Глаголев находился в Париже в тот день, когда здесь получено было известие о кончине Александра. Двор Карла Х-го погрузился в глубокий траур, парижане, против обыкновения, ходили в подавленном настроении, на устах у всех было имя Александра, «великодушнейшего победителя и благодетеля Франции». «Прежде всего, попалась мне одна из красноречивейших статей, написанная Шатобрианом и уже отпечатанная, — записывает Глаголев. – Лишь только я начал читать ее, слёзы брызнули из глаз моих. Один из французов, проходя мимо меня и заметив, что я закрываюсь, спросил тихо: «Вы, видно, русский?» — «Вы угадали», — отвечал я отрывисто. – «Плачьте! – продолжал он. – Вы имеете причину плакать, не скрываясь; мы искренне разделяем ваше горе». Смерть великогo Государя заставила умолкнуть самую зависть и соединиться перед его гробом всем партиям; все, не исключая и либералов, как бы опомнившись, отдали ему последний долг справедливости, раскаяния, признательности и благословения».

Вл. Абданк-Коссовский

ПАРИЖ СТО ЛЕТ НАЗАД
Из серии «Париж XXI века». Памятник участникам Белого движения на кладбище Сент-Женевьев-де-Буа, воздвигнутый заботами общества галлиполийцев. Фото А. Хвалина.

Примечание 

Владимир Конкордович Абданк-Коссовский (1885-1962) родился в Витебской губернии. Образование получил в Лазаревском институте восточных языков, Александровском военном училище, Офицерской электротехнической школе, а также на факультете истории и филологии Императорского Новороссийского университета.

Во время Первой мировой войны Абданк-Коссовский служил инженером в чине полковника, был награжден крестом Св.

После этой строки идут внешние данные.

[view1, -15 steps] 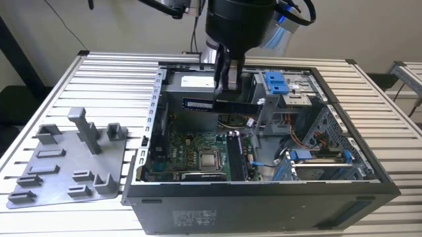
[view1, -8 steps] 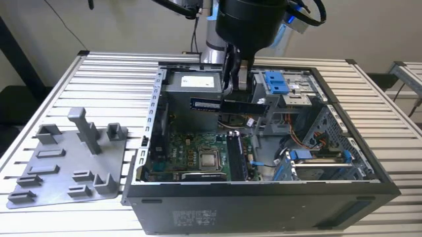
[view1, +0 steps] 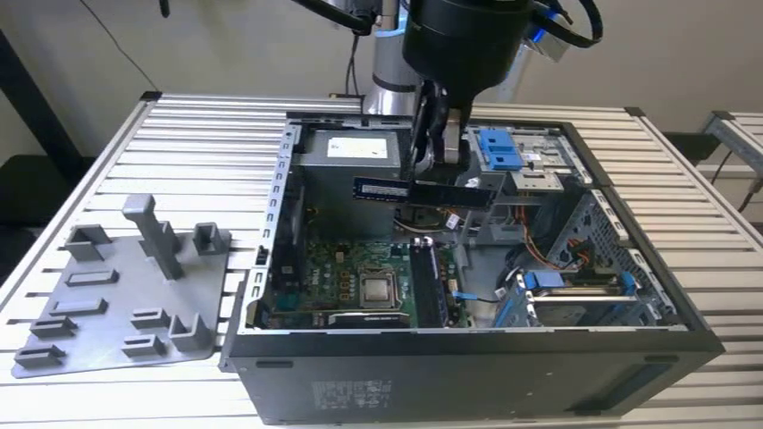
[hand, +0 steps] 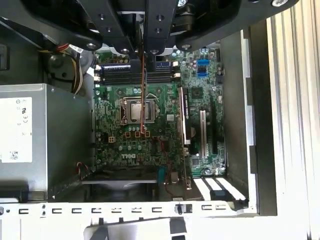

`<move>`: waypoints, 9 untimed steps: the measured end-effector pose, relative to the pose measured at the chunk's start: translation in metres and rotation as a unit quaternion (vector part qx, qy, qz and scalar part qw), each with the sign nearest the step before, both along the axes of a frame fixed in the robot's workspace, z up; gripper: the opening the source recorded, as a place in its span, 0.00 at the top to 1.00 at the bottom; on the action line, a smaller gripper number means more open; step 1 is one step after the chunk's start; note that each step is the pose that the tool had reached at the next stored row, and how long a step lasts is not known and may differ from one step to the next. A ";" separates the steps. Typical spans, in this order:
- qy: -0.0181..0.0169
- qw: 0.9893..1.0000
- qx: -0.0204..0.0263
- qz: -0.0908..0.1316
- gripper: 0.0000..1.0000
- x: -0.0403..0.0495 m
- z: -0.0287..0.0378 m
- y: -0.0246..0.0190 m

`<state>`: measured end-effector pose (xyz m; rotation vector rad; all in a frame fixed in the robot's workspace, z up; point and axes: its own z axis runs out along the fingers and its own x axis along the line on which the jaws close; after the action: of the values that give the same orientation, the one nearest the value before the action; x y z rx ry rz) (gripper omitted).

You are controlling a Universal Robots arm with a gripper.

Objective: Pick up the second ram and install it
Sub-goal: 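Pick up the second ram and move it above second insertion slot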

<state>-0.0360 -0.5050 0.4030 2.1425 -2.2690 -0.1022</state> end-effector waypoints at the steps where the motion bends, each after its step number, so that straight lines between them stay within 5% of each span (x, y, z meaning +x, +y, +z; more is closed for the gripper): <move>1: 0.000 1.000 0.000 0.000 0.86 0.0019 0.0000 0.0000; 9: 0.001 1.000 0.000 0.000 0.86 0.0211 0.0000 0.0000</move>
<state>-0.0149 -0.5050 0.4030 2.1412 -2.2675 -0.1049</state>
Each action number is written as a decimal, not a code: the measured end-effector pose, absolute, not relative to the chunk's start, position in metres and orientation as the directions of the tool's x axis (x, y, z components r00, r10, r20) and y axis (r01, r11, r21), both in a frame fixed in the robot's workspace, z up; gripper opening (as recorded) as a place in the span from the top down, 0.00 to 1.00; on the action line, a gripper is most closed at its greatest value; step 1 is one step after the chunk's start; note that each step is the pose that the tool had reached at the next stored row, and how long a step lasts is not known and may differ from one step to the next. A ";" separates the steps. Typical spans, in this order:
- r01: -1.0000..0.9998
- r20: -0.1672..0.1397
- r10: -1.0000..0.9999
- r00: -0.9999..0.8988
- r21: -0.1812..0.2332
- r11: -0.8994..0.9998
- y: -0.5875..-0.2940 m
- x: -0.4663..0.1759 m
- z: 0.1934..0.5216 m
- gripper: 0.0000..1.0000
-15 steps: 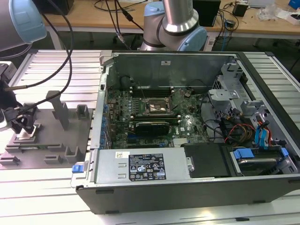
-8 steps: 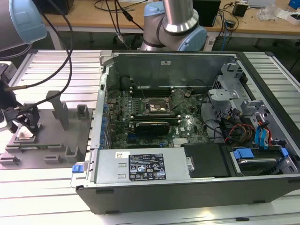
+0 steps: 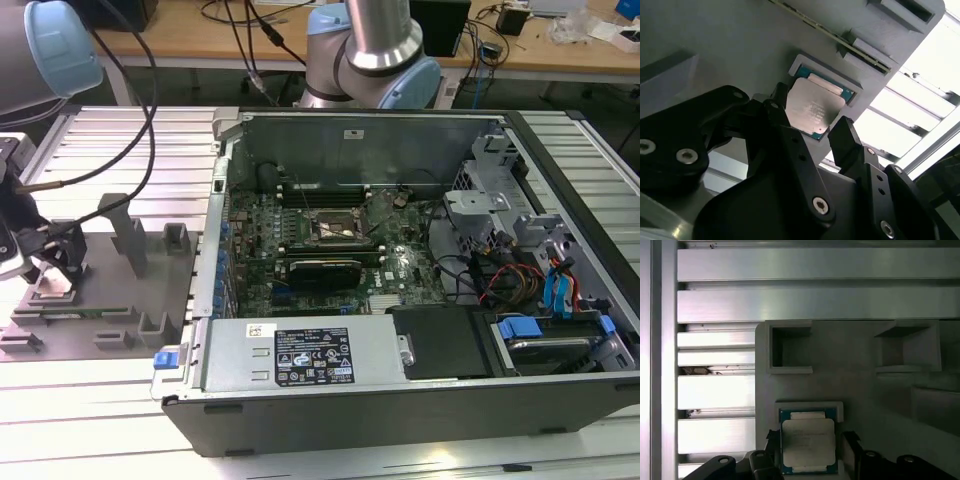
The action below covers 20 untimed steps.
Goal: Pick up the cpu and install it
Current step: 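Pick up the cpu and move it towards the insertion slot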
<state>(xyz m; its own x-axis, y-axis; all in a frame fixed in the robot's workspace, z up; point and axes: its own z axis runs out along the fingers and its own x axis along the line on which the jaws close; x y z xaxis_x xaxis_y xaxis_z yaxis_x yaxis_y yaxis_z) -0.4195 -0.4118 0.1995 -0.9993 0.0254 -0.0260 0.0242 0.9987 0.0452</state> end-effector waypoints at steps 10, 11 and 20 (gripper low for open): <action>0.021 -0.026 0.023 -0.999 0.045 0.999 -0.412 -0.419 0.195 0.40; 0.021 -0.026 0.022 -0.999 0.045 0.999 -0.412 -0.419 0.195 0.40; 0.021 -0.026 0.022 -0.999 0.045 0.999 -0.412 -0.419 0.191 0.40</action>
<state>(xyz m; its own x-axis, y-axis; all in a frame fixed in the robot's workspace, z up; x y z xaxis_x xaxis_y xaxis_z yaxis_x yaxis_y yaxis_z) -0.4190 -0.4118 0.1906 -0.9994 0.0224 -0.0261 0.0213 0.9988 0.0445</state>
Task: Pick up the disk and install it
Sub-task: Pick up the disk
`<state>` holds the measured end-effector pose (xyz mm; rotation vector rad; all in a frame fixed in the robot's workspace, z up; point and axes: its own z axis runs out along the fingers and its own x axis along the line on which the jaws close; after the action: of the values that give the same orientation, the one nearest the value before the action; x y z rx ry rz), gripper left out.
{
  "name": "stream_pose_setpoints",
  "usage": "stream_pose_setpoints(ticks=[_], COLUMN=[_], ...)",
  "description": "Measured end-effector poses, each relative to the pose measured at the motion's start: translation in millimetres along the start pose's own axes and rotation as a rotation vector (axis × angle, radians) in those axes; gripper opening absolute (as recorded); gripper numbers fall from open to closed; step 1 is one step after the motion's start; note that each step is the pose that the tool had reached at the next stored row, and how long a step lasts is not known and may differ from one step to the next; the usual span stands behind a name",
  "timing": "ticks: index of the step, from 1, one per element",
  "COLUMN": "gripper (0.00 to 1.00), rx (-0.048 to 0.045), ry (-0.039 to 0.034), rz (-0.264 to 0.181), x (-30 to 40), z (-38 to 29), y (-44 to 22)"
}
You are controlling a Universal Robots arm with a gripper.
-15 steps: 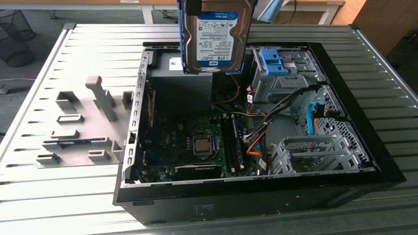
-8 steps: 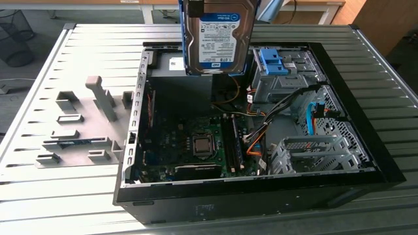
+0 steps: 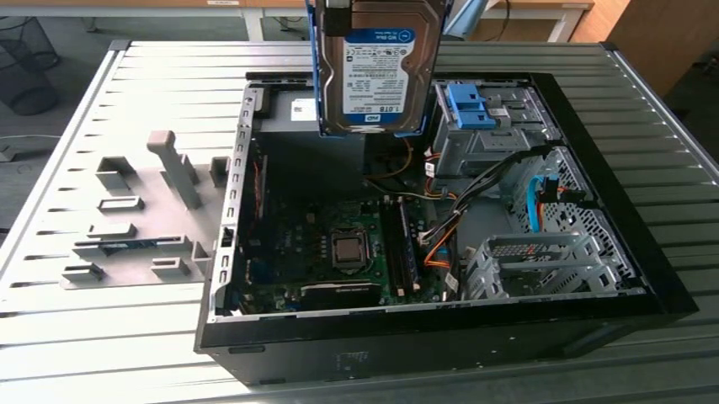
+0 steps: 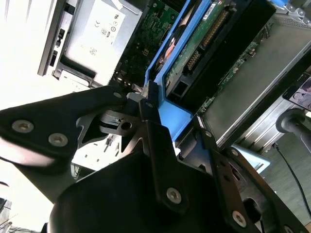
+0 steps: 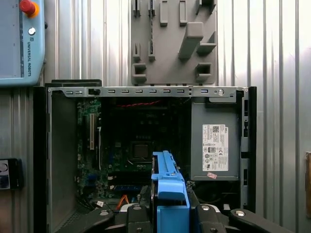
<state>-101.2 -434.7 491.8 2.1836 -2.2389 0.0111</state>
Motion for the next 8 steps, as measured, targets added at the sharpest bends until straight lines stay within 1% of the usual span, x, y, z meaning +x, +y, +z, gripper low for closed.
stream_pose_setpoints(ticks=[8], gripper=[0.37], rx=[0.0], ry=[0.004], rz=[0.0], x=[0.0], z=[0.0], y=[0.0])
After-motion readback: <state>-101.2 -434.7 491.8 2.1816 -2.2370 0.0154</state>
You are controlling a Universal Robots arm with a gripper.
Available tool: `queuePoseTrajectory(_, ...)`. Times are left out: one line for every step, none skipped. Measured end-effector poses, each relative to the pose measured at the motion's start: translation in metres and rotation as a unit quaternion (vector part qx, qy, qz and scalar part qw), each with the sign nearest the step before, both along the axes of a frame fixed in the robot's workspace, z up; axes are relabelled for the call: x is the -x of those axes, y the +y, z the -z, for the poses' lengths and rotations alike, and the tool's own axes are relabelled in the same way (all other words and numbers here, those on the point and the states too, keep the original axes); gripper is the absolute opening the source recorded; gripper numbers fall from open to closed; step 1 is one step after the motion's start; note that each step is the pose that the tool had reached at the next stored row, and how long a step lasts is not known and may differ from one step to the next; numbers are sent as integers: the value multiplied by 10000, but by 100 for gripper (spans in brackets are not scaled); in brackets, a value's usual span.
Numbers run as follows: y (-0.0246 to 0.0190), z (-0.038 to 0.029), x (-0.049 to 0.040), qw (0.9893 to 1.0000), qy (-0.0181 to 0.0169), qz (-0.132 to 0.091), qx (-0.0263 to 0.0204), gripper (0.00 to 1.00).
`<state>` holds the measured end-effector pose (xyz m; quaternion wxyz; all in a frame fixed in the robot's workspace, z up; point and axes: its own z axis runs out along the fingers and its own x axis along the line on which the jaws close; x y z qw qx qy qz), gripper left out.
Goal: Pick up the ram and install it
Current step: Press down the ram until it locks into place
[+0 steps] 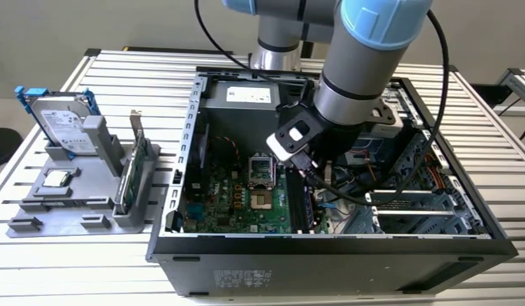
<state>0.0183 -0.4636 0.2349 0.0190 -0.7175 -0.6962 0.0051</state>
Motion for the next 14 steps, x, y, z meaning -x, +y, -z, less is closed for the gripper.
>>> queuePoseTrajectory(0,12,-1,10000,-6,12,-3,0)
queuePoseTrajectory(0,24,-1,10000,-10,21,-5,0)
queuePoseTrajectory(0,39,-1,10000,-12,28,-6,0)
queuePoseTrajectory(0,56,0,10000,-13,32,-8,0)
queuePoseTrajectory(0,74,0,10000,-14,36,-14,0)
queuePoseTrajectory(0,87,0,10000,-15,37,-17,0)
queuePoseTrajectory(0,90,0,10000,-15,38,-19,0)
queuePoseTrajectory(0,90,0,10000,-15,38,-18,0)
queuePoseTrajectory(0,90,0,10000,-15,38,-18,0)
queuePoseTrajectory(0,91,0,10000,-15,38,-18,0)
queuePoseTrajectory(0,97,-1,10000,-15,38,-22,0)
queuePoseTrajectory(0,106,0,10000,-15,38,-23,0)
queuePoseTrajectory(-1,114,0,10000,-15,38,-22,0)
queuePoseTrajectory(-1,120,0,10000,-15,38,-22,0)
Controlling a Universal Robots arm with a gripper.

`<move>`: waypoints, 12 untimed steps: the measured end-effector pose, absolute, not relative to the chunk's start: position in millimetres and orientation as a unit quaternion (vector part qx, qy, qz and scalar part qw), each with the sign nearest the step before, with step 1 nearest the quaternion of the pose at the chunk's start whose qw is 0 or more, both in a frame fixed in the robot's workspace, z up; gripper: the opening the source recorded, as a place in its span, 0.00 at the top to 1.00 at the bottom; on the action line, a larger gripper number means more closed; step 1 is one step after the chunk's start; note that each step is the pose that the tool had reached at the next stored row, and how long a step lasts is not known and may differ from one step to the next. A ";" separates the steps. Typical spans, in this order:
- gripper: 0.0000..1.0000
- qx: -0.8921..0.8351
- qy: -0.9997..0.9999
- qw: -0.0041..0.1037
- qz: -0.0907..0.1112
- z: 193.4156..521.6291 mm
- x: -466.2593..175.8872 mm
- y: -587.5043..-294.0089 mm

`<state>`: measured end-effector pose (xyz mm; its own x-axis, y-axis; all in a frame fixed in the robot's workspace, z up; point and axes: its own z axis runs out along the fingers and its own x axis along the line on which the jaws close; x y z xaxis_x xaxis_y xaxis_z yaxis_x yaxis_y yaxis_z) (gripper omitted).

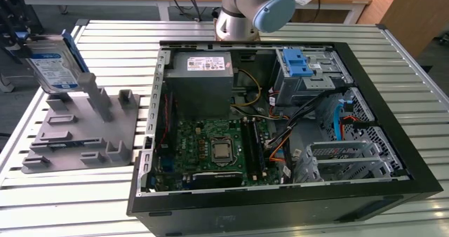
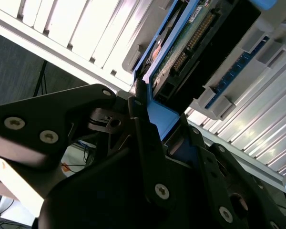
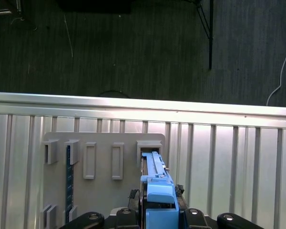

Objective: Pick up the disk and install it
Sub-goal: 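Pick up the disk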

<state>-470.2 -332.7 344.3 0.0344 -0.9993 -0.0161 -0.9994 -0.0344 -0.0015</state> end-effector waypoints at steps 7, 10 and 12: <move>0.64 -0.719 0.695 0.006 0.005 348.5 -470.2 -332.6; 0.64 -0.719 0.695 0.006 0.005 351.1 -470.2 -332.4; 0.64 -0.719 0.695 0.006 0.005 352.9 -470.2 -332.4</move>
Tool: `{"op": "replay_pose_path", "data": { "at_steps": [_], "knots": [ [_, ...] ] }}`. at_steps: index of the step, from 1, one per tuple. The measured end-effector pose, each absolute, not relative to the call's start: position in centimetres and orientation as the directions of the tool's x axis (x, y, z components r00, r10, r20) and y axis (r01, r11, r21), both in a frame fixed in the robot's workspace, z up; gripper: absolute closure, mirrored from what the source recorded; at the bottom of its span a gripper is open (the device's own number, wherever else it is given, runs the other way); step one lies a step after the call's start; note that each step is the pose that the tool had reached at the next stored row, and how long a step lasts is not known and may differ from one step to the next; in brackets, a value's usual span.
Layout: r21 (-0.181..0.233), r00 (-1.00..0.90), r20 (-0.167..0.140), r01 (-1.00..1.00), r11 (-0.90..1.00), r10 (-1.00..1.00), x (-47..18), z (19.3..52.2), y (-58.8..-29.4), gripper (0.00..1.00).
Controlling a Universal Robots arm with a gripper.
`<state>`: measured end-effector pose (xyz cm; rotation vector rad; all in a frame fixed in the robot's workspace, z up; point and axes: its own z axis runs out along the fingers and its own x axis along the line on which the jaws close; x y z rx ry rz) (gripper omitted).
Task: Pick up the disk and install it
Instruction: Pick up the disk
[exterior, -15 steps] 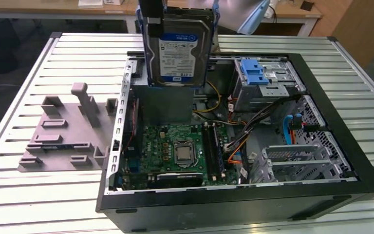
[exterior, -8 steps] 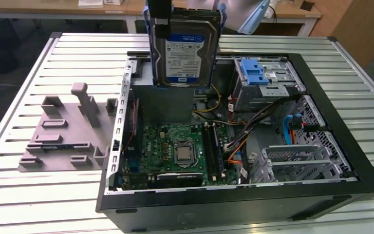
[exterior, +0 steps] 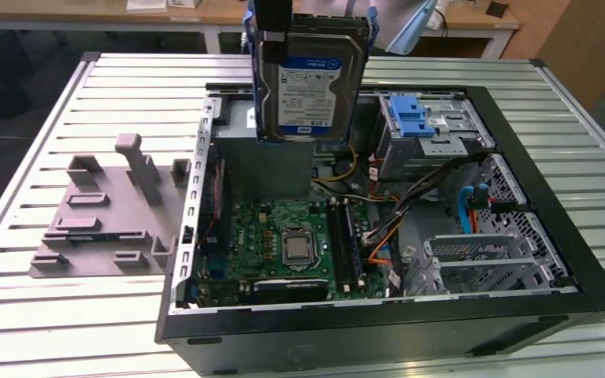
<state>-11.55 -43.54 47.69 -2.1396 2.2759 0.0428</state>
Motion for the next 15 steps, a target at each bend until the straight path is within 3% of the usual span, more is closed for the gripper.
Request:
{"op": "replay_pose_path", "data": {
  "at_steps": [15],
  "knots": [
    [0.008,-0.066,-0.032,-0.998,0.065,-0.997,-9.7,47.7,-44.0,0.64]
  ]
}}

Георгия и орденом Св. Анны. В Гражданскую войну, покинув вместе с врангелевскими войсками Крымский полуостров, В.К. Абданк-Коссовский оказался в Тунисе, где на протяжении двух лет работал на цинковом руднике. В 1922 году он приехал в Париж. Несмотря на полученное ранее многостороннее образование и знание 14 языков, ему долгое время пришлось зарабатывать на жизнь чернорабочим, водителем такси, конторским служащим. Однако высокая образованность, склонность к журналистике (до 1917 г. сотрудничал в «Новом времени») предопределили его вступление на стезю военного публициста.

Как журналист Абданк-Коссовский был активным сотрудником газеты «Возрождение» и других периодических изданий русского зарубежья. В одном только «Возрождении» он опубликовал около 200 статей и очерков. Он начал собирать материалы о жизни русских эмигрантов на различных континентах, в том числе и о русском воинстве, рассеянном после гражданской войны по более чем 20 странам, и устроил выставку под названием «Зарубежная Русь», которая описывала судьбы русских за границей с 1916 до 1961 г. Эти выставки состоялись в 1935, 1948 и 1958 годах в Париже.

Владимир Конкордович Абданк-Коссовский умер 19 апреля 1962 в Грас, Франция. Память его в род и род.